JM2K6 wrote: ↑Wed Jul 15, 2020 10:02 am
Hugo wrote: ↑Tue Jul 14, 2020 7:05 am
earl the beaver wrote: ↑Mon Jul 13, 2020 10:37 am
FFP rules as they stand are designed to ensure that the teams at the top stay at the top and to prevent teams from challenging them.
There is a need for a mechanism to ensure clubs don't spend beyond their means and end up with clubs going under when an investor pulls their funding, but FFP is not it.
Good post.
What's the point of tying to prevent City spending what they can afford to spend while a club like Wigan went into administration two weeks ago?
Gary Neville said it perfectly, there is nothing wrong with people purchasing football clubs and investing their own money in them just so long as they honour their contracts and commitments. The goal should not be to place a ceiling on investment but to weed the chancers and parasites out of ownership.
Why penalise clubs who can afford the wages and transfers that they pay? By any measure Chelsea and City's owners have been better for their respective clubs than Kroenke at Arsenal and the Glazers yet its the former who are always more heavily criticized as being "bad for the game".
I'm not sure that last sentence is true. The Glazers have been subject to a lot of criticism. The problem with Abramovitch et al is that they drive up costs for everyone else and directly contribute to the inequality of the league, and damage the competitive nature of the sport. It didn't start with Chelsea - let's face it, United had an unfair financial advantage for years - but it can't be ignored. It has plenty of relevance in rugby, too, and is a really good reason why the English salary cap has to stay reasonable for all clubs, not just the top 3.

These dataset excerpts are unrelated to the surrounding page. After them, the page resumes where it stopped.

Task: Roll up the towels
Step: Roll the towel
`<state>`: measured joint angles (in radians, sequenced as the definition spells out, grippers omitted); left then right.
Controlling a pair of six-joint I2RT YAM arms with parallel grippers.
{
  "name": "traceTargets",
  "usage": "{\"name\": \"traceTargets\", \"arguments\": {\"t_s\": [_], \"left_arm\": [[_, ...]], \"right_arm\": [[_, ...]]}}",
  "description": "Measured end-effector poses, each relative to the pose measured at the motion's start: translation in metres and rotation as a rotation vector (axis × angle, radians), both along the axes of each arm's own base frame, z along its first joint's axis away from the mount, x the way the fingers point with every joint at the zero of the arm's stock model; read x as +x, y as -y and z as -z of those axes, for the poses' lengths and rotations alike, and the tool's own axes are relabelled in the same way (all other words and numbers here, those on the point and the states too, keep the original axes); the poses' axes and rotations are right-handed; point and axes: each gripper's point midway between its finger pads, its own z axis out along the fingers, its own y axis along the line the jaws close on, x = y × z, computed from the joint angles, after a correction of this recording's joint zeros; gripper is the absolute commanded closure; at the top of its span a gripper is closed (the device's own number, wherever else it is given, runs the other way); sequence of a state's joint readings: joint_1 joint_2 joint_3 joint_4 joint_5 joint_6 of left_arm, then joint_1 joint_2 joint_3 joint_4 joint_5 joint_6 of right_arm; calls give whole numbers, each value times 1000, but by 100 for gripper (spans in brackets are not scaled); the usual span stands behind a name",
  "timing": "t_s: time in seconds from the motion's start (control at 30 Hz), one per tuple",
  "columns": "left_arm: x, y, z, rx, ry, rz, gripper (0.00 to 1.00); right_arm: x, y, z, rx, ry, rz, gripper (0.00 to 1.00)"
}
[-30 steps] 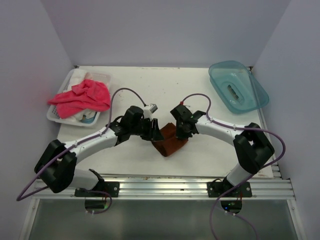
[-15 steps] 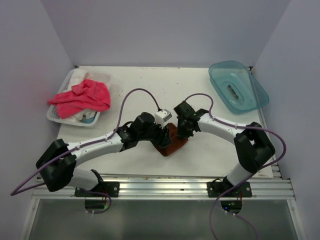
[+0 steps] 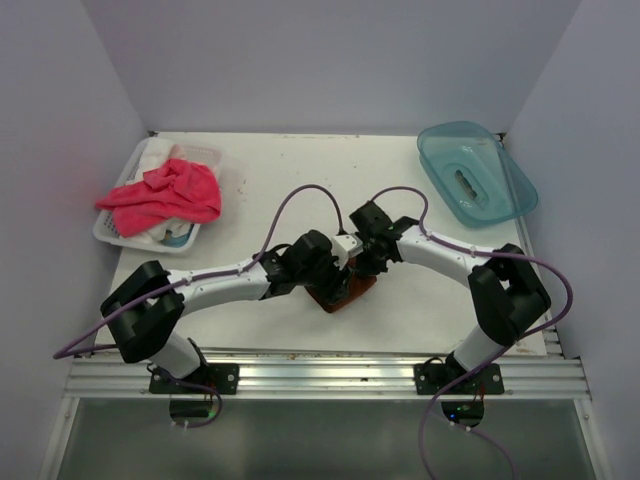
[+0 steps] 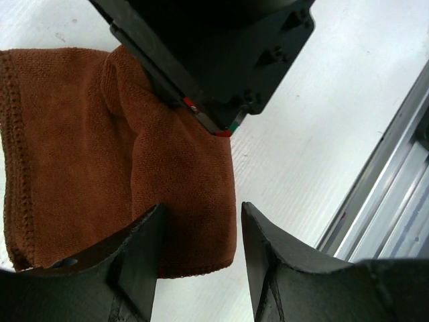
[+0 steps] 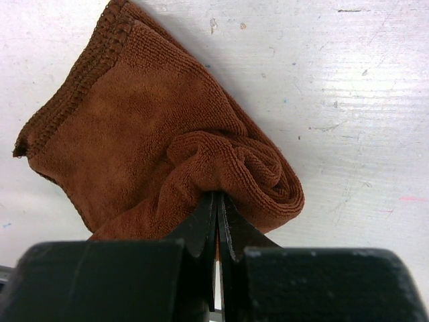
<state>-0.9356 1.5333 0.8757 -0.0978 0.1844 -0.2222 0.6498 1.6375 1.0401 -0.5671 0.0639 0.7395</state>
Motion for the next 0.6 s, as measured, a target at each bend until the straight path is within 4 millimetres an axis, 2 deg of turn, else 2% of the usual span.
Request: {"name": "traceTargets", "arguments": {"t_s": [0.23, 0.5, 0.6], "left_arm": [[0, 0, 0, 25, 33, 3, 48], [-9, 9, -20, 15, 79, 25, 47], [-11, 10, -20, 17, 79, 31, 47]], "right_arm": [[0, 1, 0, 4, -3, 3, 100], [1, 1, 0, 6, -5, 6, 100], [1, 1, 0, 7, -4, 6, 100]]}}
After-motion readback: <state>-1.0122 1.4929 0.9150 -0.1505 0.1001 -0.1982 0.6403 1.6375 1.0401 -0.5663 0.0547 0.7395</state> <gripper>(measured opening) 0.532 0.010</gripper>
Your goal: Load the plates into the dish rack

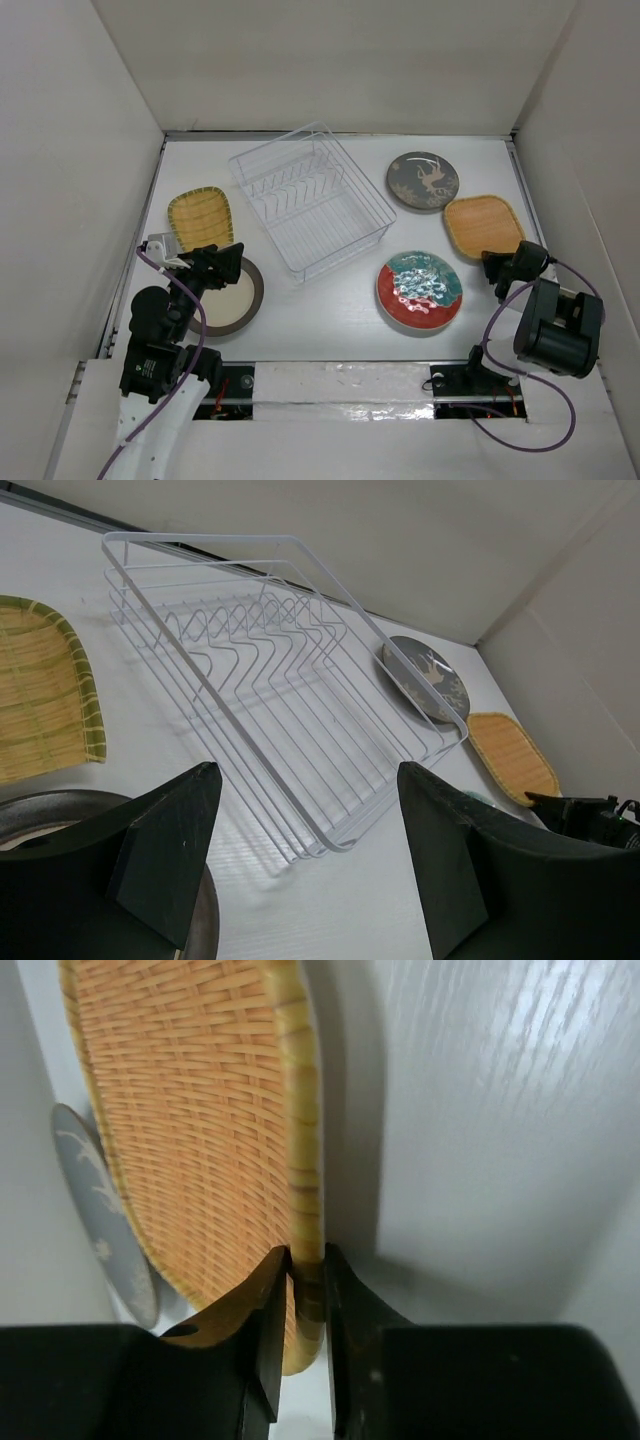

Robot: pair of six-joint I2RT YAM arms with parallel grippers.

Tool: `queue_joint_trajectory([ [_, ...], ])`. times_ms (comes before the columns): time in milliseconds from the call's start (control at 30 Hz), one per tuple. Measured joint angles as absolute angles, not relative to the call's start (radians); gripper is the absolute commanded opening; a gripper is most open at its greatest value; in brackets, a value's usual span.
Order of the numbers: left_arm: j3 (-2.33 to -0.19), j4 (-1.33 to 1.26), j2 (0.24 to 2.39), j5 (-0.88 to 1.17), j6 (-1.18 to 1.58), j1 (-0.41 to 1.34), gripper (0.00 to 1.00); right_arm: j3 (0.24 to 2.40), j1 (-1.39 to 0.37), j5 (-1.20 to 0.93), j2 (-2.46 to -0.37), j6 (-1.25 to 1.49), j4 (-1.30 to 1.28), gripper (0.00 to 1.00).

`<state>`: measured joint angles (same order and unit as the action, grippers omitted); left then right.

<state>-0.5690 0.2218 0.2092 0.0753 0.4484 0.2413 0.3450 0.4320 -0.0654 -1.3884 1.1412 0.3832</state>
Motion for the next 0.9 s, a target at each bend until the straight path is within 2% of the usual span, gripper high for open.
queue_joint_trajectory([
  [67, -0.569, 0.222, 0.209, 0.075, 0.448, 0.241, 0.68, 0.321, 0.437, -0.073, -1.374, 1.172, 0.416, 0.05],
  [133, -0.569, 0.222, 0.209, 0.075, 0.448, 0.241, 0.68, 0.305, 0.437, -0.073, -1.332, 1.179, 0.421, 0.01],
  [233, -0.569, 0.221, 0.211, 0.075, 0.448, 0.241, 0.68, 0.284, 0.437, -0.055, -1.225, 1.174, 0.344, 0.00],
  [400, -0.569, 0.221, 0.218, 0.076, 0.448, 0.241, 0.68, 0.293, 0.430, 0.041, -0.900, 1.124, 0.138, 0.00],
  [567, -0.569, 0.221, 0.221, 0.076, 0.448, 0.241, 0.68, 0.400, 0.343, 0.160, -0.667, 1.022, -0.034, 0.00],
  [767, -0.569, 0.221, 0.221, 0.076, 0.448, 0.241, 0.68, 0.634, 0.130, 0.226, -0.706, 0.862, -0.030, 0.00],
  [900, -0.569, 0.221, 0.223, 0.076, 0.448, 0.241, 0.68, 0.822, -0.058, 0.214, -0.863, 0.709, 0.021, 0.00],
])
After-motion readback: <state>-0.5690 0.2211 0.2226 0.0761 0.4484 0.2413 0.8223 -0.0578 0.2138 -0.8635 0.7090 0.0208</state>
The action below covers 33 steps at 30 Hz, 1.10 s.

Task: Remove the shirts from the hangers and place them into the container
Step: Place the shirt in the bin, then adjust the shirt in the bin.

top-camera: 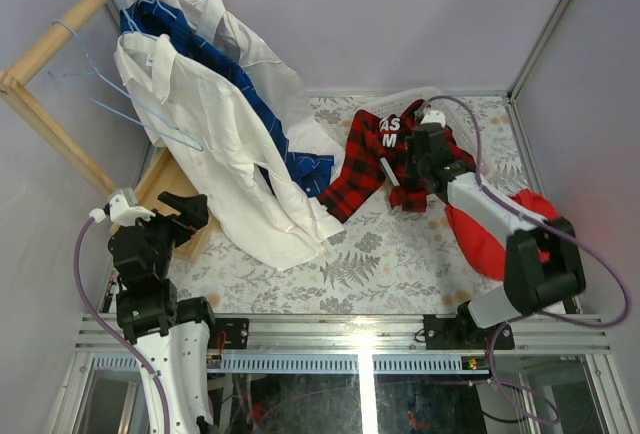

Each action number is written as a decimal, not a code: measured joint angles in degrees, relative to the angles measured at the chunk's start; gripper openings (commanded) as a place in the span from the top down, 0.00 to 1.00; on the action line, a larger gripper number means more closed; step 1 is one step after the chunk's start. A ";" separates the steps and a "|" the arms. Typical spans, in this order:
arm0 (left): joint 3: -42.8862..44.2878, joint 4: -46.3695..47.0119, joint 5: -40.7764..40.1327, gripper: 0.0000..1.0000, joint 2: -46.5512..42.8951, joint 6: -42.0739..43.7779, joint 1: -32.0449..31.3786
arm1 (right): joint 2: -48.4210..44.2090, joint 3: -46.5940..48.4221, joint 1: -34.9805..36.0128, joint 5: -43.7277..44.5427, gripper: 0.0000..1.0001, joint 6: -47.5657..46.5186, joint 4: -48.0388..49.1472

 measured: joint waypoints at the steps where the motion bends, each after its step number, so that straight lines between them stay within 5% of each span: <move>1: 0.00 0.00 0.00 0.00 0.00 0.00 0.00 | 3.13 -0.09 0.02 0.24 0.81 -0.26 -0.83; 4: -0.02 0.00 0.00 0.00 0.00 0.00 0.00 | 6.12 -3.69 0.00 -0.24 0.38 -0.33 -3.91; 7: -0.02 0.02 0.00 0.00 0.02 0.00 0.00 | -0.11 -6.08 -0.07 -1.01 0.19 -0.76 -7.06; 10: -0.02 0.04 0.09 0.00 0.11 0.00 0.00 | -10.95 -5.77 0.00 -1.75 0.12 -1.84 -8.22; 16: -0.02 0.07 0.33 0.00 0.24 0.00 0.00 | -24.26 -6.84 0.00 -3.10 0.10 -0.33 -11.67; 23: -0.02 0.09 0.37 0.00 0.33 0.00 0.02 | -35.21 -26.36 0.00 -9.16 0.05 8.33 -12.83; 33: -0.04 0.28 0.76 0.00 0.63 0.00 0.00 | -26.84 -34.60 0.00 -16.76 0.35 10.95 5.38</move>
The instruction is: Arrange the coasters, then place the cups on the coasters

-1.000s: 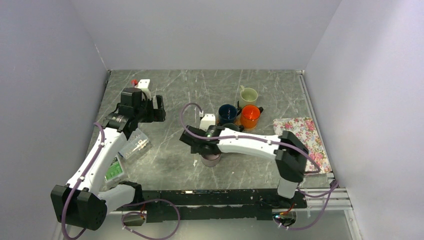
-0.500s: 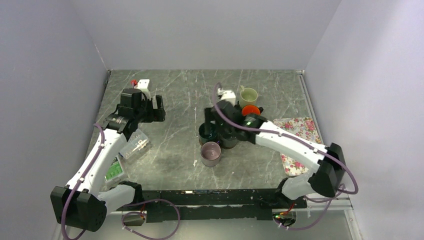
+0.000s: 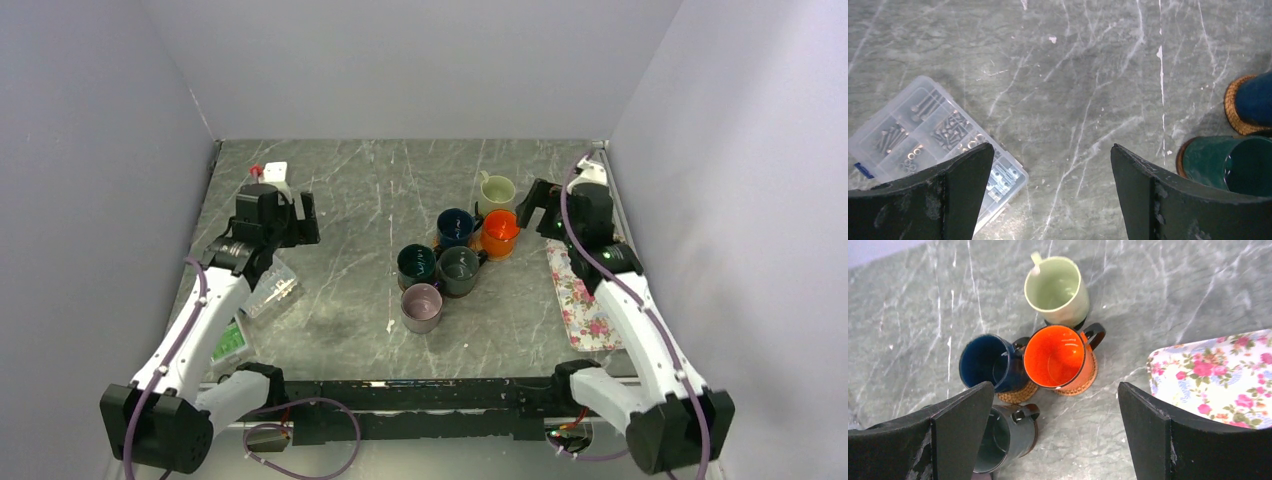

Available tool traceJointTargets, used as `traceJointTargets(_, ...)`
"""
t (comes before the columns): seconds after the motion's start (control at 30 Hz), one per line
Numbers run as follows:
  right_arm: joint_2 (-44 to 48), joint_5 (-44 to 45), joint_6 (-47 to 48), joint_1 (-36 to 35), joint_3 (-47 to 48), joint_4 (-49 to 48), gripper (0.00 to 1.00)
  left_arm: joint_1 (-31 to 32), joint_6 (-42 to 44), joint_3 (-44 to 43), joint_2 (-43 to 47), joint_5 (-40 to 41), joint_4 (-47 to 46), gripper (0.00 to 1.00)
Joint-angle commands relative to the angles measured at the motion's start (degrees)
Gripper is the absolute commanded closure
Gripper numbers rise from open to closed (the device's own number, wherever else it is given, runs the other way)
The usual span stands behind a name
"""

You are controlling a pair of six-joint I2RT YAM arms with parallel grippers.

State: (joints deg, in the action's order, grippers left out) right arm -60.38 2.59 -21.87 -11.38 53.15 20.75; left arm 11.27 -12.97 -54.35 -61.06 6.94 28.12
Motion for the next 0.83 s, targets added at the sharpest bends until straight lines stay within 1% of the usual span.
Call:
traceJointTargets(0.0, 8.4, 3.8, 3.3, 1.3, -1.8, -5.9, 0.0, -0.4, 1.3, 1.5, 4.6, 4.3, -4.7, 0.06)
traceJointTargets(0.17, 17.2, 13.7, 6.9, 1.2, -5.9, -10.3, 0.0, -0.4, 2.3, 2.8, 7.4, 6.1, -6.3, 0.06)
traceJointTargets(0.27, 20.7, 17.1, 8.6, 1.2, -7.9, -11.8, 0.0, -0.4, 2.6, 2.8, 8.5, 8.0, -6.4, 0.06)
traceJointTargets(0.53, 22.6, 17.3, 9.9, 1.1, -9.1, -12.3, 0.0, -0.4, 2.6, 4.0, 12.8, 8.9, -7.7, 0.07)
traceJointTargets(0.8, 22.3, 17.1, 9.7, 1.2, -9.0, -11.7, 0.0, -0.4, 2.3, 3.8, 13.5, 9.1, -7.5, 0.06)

It's all well and good saying that City's owners are good for City. Well, yeah, they've spent well. But they've spent vast sums to buy success, and they're also using it as reputational whitewashing for an oppressive regime. It's a double-whammy of shite.
The reputational whitewashing line has been espoused by Miguel Delaney and a handful of Irish journalists but I'm not entirely convinced.
Most of the publicity that Man City's owners get as it pertains to their ownership of the club and their involvement in football is negative. Also, their ownership has opened them up to scrutiny that they would otherwise have never had to deal with. If its a PR exercise its very ineffective, if not entirely counterproductive.
The complaints about one team being able to buy success with a cheque book can be traced all the way back to the dawn of the professional era in England where the southern amateur clubs decried the professionalized northern clubs and their propensity to hire Scottish mercenaries. In that regard this is nothing new.
That said I'm instinctively in favour of mechanisms like salary caps that promote competitive balance and ensure clubs spend within their means thus making the sport and league more sustainable. I would actually welcome one in the Premier league but until that day I'm not going to get overly excited over one teams financial advantage when it was ever thus.